### WHAT IS EXPECTED
For the word "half", give the number of lines in these entries that contain it, with nothing else.

### DATA
= Beginning of Section =

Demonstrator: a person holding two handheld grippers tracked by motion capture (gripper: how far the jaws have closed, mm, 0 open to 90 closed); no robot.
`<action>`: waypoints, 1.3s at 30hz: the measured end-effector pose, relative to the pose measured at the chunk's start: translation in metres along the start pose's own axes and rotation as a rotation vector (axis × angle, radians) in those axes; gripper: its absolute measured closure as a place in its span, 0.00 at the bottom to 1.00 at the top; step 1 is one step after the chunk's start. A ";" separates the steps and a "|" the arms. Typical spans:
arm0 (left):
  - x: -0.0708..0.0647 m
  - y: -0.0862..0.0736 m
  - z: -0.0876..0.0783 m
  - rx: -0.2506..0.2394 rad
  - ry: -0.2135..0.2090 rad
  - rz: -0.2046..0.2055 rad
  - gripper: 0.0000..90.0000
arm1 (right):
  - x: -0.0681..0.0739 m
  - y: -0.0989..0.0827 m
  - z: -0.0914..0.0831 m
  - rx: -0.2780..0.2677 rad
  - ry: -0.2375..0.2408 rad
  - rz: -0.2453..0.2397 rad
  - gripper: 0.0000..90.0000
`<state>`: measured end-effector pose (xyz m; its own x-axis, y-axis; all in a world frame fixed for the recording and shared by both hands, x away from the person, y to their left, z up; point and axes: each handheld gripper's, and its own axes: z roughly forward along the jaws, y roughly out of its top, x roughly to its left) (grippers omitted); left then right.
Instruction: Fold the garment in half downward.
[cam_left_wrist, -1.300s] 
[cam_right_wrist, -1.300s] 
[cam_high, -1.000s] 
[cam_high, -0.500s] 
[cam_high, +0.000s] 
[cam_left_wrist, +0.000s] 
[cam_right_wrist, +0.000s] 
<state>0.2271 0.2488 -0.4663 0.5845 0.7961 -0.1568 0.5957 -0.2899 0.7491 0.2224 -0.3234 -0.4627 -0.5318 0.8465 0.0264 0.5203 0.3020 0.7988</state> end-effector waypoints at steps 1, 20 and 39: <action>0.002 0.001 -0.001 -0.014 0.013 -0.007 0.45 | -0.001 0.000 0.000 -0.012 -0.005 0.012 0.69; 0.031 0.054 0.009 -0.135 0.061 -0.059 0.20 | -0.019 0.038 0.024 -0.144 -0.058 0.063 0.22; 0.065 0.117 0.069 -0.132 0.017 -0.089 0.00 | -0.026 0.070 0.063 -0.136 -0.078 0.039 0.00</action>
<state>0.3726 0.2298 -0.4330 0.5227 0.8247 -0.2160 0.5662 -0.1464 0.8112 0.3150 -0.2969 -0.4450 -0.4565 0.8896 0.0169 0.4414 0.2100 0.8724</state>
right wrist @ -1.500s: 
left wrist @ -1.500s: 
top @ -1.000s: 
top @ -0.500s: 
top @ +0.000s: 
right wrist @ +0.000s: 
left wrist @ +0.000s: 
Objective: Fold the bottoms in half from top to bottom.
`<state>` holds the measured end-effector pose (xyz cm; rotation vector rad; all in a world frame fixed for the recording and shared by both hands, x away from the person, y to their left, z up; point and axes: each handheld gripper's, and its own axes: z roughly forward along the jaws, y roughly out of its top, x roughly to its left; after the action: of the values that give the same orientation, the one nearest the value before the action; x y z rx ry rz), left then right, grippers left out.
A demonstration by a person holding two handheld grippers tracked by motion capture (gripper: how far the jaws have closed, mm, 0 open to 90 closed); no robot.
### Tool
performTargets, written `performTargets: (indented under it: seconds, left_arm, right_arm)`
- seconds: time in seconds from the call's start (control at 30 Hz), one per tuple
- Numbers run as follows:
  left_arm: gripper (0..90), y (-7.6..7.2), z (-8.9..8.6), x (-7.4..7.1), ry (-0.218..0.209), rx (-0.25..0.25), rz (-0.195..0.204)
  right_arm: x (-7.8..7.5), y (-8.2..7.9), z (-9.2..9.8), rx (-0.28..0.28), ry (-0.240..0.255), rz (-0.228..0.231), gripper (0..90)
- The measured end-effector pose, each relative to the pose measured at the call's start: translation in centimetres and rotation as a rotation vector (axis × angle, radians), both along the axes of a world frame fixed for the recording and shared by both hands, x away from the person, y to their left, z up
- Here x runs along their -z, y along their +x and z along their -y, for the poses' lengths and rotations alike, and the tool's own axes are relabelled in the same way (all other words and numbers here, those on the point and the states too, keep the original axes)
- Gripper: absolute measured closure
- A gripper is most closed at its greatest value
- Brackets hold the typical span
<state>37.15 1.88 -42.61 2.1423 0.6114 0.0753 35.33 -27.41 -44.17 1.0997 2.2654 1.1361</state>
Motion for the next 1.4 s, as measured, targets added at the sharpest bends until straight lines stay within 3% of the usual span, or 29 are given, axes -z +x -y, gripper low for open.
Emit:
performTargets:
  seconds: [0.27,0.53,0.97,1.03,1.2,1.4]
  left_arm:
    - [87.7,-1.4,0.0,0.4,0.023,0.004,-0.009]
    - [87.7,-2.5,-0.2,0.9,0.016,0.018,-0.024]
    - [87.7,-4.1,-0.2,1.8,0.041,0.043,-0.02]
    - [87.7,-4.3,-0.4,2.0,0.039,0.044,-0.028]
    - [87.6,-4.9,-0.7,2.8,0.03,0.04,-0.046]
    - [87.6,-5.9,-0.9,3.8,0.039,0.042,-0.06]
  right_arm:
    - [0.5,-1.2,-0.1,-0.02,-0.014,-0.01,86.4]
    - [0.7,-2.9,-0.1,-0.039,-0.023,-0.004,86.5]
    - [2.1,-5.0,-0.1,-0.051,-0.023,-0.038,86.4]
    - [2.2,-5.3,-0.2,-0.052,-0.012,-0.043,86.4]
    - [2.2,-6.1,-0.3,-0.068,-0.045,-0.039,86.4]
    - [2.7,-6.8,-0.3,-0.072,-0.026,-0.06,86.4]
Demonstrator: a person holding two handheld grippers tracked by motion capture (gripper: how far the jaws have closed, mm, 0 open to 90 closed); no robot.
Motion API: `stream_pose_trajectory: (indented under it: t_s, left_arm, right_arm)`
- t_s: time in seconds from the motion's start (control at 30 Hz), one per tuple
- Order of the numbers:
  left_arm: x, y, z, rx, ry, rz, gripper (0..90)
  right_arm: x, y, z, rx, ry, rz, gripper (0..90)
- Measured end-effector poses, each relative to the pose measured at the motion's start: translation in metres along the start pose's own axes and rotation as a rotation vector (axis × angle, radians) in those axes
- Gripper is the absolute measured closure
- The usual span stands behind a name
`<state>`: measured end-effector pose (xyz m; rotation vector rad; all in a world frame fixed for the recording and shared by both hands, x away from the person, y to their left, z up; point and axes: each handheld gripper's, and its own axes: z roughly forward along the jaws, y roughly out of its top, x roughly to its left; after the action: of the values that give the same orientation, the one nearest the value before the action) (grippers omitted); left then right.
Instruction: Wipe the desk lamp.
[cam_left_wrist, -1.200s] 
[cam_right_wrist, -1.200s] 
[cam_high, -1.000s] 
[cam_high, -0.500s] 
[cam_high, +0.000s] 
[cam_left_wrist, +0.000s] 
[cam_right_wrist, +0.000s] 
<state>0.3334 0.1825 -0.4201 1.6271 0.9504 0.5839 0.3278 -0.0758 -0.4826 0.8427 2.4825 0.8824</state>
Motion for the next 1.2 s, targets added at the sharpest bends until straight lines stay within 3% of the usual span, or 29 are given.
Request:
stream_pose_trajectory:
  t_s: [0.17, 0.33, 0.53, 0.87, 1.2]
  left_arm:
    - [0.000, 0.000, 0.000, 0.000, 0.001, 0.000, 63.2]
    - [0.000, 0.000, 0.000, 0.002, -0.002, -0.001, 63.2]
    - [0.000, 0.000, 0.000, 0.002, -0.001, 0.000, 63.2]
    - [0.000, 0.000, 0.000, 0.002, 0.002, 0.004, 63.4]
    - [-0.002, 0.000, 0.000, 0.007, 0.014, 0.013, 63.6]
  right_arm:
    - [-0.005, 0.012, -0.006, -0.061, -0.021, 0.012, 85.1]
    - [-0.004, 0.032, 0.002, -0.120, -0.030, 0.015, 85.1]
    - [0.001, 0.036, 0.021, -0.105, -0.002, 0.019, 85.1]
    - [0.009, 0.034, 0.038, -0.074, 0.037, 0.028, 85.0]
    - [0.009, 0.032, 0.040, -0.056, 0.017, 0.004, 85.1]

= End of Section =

### SOLUTION TO THIS PROBLEM
2